▸ What you are asked to do
Repeat exactly the lines below that lie between the line with "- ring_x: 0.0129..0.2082" and the line with "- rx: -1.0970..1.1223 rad", counting both of those lines as part of the answer.

-- Given data follows --

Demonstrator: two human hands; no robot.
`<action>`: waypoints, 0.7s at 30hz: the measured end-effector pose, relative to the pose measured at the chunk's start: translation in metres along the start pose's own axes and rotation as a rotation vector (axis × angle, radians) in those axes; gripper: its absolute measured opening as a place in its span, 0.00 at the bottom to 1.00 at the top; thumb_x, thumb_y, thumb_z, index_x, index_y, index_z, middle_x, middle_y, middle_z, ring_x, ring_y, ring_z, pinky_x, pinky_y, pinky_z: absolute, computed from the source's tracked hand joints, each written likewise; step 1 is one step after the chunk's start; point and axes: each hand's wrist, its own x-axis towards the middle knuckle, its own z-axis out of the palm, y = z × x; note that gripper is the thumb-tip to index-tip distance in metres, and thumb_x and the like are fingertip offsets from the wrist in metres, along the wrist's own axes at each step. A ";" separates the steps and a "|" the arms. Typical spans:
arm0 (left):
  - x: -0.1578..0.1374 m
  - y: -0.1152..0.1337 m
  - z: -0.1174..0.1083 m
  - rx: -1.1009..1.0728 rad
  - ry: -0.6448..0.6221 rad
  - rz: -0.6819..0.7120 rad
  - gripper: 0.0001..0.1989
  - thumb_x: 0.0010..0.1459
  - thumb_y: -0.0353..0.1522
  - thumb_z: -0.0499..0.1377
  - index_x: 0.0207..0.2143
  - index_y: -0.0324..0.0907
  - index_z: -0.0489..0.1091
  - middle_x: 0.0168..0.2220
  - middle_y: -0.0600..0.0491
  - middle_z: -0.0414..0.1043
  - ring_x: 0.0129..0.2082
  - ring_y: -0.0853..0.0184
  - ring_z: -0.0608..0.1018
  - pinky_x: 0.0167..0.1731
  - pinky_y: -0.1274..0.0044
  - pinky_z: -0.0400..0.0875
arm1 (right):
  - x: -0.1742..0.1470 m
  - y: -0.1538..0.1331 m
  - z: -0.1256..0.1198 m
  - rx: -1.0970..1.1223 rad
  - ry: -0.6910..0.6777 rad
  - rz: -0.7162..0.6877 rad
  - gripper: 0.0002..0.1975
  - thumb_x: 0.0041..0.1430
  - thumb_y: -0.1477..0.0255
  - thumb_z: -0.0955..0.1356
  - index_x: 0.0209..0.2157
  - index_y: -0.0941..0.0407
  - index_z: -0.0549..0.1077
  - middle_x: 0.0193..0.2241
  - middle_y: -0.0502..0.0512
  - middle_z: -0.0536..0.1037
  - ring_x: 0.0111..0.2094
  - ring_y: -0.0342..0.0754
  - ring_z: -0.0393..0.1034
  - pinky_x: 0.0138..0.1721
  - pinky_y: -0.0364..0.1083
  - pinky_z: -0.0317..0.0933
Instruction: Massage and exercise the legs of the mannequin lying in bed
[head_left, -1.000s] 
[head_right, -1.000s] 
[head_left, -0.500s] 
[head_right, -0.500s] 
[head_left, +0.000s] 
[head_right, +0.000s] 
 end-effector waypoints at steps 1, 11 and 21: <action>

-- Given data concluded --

▸ Response area
  - ring_x: 0.0129..0.2082
  - ring_y: -0.0853..0.0184
  - ring_z: -0.0608..0.1018
  - pinky_x: 0.0167..0.1731
  - pinky_y: -0.1274..0.0044
  - pinky_z: -0.0400..0.0875
arm1 (right):
  - x: -0.1742..0.1470 m
  - y: -0.1538..0.1331 m
  - z: -0.1256..0.1198 m
  - rx: -1.0970..1.1223 rad

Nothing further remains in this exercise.